Not a lot, apparently. Except we lost some great heavyweights of Indian cinema along the way like Yash Chopra and Amrish Puri, God bless their souls. Mumbai’s Maratha Mandir still screens DDLJ shows every day and even today, the cinema hall is packed to capacity. Even today the idea of love, however matured, is still emulated by most people from the perfect-on-paper, rebellious chase for love that Shahrukh Khan and Kajol portrayed in the movie. Every ‘Raj’ is still looking for his ‘Simran’ and vice versa. In a recent interview SRK revealed that young actresses and fans claim that he has ‘ruined love for them’, to which the Baadshah of romance wisely responds that every Raj and Simran is different and that we must find our own versions of them that fit into our lives.
What the ‘reel’ world gave us and we heartily gorged on decades ago, today poses a question mark on our real world perceptions.
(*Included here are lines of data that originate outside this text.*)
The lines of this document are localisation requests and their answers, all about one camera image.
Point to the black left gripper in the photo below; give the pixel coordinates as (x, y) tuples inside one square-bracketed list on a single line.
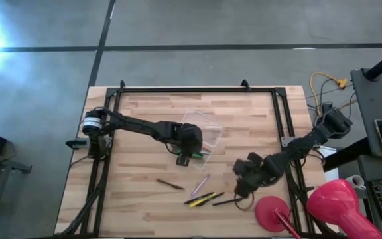
[(191, 137)]

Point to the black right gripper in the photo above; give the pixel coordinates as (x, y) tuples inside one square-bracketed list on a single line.
[(250, 171)]

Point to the green marker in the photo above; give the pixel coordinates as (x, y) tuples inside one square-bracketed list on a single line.
[(197, 154)]

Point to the brown pen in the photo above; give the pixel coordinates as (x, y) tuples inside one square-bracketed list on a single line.
[(169, 184)]

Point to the yellow and black pens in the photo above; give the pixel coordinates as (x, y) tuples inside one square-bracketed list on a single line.
[(216, 196)]

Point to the pink purple pen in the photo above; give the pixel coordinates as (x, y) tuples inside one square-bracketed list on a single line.
[(200, 185)]

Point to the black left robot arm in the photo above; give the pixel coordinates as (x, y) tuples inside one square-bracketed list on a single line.
[(138, 126)]

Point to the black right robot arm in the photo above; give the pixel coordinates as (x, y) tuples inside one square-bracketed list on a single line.
[(297, 147)]

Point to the clear plastic supply box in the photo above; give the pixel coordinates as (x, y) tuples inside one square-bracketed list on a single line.
[(211, 129)]

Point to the red pen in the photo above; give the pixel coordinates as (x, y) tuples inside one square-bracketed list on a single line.
[(207, 150)]

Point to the white paper sheet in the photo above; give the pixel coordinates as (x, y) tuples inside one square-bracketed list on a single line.
[(328, 154)]

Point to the pink-red desk lamp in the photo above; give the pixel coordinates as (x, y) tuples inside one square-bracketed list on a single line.
[(337, 206)]

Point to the black diagonal beam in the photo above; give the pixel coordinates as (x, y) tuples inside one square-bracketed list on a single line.
[(343, 156)]

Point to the black side clamp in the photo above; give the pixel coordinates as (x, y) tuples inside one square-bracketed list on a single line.
[(75, 143)]

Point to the white cup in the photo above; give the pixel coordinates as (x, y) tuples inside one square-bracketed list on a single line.
[(356, 182)]

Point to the grey side desk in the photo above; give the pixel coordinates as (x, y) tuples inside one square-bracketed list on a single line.
[(376, 99)]

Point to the grey metal base plate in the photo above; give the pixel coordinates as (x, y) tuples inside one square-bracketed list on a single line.
[(285, 142)]

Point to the black aluminium table frame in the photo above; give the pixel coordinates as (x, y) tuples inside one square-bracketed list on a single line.
[(194, 89)]

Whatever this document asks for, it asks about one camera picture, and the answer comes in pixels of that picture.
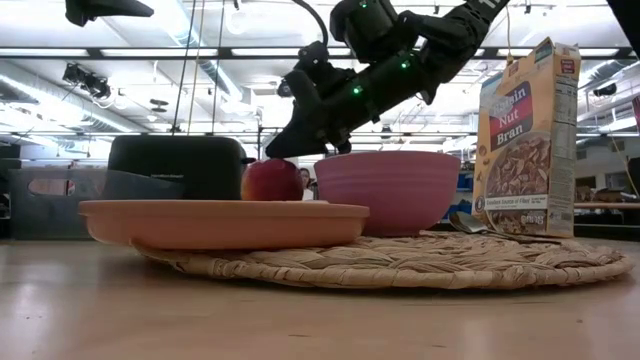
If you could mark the grey translucent plastic container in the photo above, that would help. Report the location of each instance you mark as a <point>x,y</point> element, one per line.
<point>50,215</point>

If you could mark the black two-slot toaster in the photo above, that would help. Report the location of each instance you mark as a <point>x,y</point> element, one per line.
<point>185,165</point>

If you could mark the person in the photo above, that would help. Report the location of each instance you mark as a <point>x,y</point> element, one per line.
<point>306,182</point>

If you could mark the pink ribbed bowl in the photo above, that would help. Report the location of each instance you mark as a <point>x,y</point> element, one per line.
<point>395,195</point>

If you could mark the black spotlight cluster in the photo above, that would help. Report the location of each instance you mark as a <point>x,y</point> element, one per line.
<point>87,82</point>

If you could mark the yellow raisin bran cereal box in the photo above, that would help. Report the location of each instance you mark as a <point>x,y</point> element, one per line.
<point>525,125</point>

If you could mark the round woven straw placemat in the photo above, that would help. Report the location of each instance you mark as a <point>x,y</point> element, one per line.
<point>425,260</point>

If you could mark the black overhead rig bar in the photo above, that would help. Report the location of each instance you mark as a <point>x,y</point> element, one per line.
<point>150,52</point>

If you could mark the wooden workbench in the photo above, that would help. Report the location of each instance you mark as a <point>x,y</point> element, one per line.
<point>607,205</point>

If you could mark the red yellow apple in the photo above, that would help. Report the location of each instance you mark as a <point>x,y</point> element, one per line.
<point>272,180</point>

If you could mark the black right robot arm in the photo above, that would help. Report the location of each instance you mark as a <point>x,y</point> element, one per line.
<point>450,35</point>

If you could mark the black aluminium table frame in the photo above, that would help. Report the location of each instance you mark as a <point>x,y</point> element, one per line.
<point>610,232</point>

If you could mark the terracotta round plate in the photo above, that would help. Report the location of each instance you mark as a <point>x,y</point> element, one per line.
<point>225,225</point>

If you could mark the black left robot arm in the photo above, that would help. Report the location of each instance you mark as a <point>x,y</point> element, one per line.
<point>100,7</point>

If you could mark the metal spoon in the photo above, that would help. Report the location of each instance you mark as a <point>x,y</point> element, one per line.
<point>465,222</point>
What’s changed is that this simplistic, untouched idea of love and doing what it takes to triumph without ever giving up hope seems to have got lost in the woods of the 20th century, somewhere along the way. Today the will to survive – to love longer, fight lesser, endure more and respect most seems to have taken a backseat giving way for the ugliness of an anarchist, idealistic society that often forgets the basic values they were brought up with. Thankfully we have such memorable films as DDLJ to remind us of who we truly are and what we don’t need to be.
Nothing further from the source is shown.